Understanding the Metrics Store

Joanna He
Kyligence
Published in
9 min readFeb 9, 2022
Photo by Austin Distel on Unsplash

The evolution of the data landscape

Over the past 20 years, the market landscape of data architecture has undergone tremendous changes, from the traditional on-premises BI/DW (Business Intelligence and Data Warehouse) architecture to the big data-based distributed architecture (Hadoop) that emerged around 2010. Later on, with the rise of cloud computing, the data landscape evolved to a cloud-native architecture. At present, the market mainly promotes emerging data architectures that are different from the previous two generations of architectures. As many refer to this emerging data architecture, the modern data stack usually revolves around cloud data warehouses (Snowflake, Amazon Redshift, and Google BigQuery) and Cloud Data Lake (Databricks), or their cousin Cloud Data Lakehouses.
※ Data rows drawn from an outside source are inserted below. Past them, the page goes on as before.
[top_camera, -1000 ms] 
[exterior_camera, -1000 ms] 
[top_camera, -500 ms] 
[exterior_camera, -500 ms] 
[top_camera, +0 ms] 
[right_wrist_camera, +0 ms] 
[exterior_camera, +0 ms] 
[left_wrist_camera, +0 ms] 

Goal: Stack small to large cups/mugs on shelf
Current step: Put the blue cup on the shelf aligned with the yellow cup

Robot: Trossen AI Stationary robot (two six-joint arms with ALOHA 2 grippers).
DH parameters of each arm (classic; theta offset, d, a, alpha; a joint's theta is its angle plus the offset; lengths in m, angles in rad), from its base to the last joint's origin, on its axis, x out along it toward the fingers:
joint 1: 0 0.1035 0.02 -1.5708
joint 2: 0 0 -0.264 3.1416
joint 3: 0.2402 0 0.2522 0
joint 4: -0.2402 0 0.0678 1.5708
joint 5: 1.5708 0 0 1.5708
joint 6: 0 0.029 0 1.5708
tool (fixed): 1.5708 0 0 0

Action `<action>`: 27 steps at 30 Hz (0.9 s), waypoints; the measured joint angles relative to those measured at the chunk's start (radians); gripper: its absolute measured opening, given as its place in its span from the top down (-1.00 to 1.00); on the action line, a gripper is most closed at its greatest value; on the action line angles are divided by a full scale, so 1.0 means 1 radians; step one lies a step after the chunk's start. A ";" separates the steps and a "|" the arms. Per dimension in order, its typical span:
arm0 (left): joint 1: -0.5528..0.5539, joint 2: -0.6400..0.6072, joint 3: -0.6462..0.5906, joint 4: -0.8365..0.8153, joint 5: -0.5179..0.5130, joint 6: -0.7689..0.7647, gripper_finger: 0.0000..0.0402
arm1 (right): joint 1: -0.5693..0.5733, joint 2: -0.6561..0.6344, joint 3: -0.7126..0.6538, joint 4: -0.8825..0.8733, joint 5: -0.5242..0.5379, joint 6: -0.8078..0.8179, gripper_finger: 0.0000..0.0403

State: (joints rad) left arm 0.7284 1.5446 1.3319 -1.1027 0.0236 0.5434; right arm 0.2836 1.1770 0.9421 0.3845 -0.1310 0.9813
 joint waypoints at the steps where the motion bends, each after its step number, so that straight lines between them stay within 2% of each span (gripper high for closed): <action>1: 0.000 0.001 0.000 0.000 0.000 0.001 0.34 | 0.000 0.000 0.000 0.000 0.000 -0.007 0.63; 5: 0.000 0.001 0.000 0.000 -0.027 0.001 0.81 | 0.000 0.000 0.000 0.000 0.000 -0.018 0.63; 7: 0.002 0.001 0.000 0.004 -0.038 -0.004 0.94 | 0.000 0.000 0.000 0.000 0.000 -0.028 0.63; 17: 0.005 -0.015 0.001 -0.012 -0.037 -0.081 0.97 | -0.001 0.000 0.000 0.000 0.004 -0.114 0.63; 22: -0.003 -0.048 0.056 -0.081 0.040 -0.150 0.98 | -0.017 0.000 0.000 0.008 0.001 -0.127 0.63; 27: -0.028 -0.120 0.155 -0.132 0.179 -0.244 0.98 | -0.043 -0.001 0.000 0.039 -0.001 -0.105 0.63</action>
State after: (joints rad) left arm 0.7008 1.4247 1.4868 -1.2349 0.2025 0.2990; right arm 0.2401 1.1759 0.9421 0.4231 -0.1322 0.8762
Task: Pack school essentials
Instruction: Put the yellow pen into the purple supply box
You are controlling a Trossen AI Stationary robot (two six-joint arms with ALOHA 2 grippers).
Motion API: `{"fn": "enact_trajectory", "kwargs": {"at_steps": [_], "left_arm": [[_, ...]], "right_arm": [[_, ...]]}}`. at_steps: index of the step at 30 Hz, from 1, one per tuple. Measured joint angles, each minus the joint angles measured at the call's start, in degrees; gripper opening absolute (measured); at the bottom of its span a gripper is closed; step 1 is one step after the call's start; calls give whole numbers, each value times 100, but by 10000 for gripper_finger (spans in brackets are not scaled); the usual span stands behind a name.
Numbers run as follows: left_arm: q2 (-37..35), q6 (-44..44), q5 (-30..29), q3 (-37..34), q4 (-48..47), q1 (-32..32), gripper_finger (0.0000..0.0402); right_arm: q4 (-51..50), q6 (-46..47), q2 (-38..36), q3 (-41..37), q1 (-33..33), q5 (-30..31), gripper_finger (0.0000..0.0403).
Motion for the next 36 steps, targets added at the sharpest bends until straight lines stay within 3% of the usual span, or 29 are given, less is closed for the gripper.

In the first two generations of architectures, distributed big data architectures such as traditional data warehouses or Hadoop have played a critical role in proving that people can extract real value from massive data. Still, their overall technical complexity ultimately limits its adoption to a small group of enterprises.

The modern data stack

Today, the rise of modern data stack is the fundamental reason why data market size has been exploding over the past few years: Because of their ability to store large amounts of data cost-effectively, not require technical experts to maintain, and their consumption-based pricing (pay-as-you-go), data warehouses and data lake (data lakehouse) are fundamental needs for every company to become a data company.

The modern data stack has opened up an entire ecosystem around itself: new market segments have evolved that fit the need for a new data landscape paradigm and the need of a modern company, to name a few, reverse ETL, Metrics Store, and Data Catalog. (You can learn more from our 7 Must-Know Data Buzzwords in 2022 blog)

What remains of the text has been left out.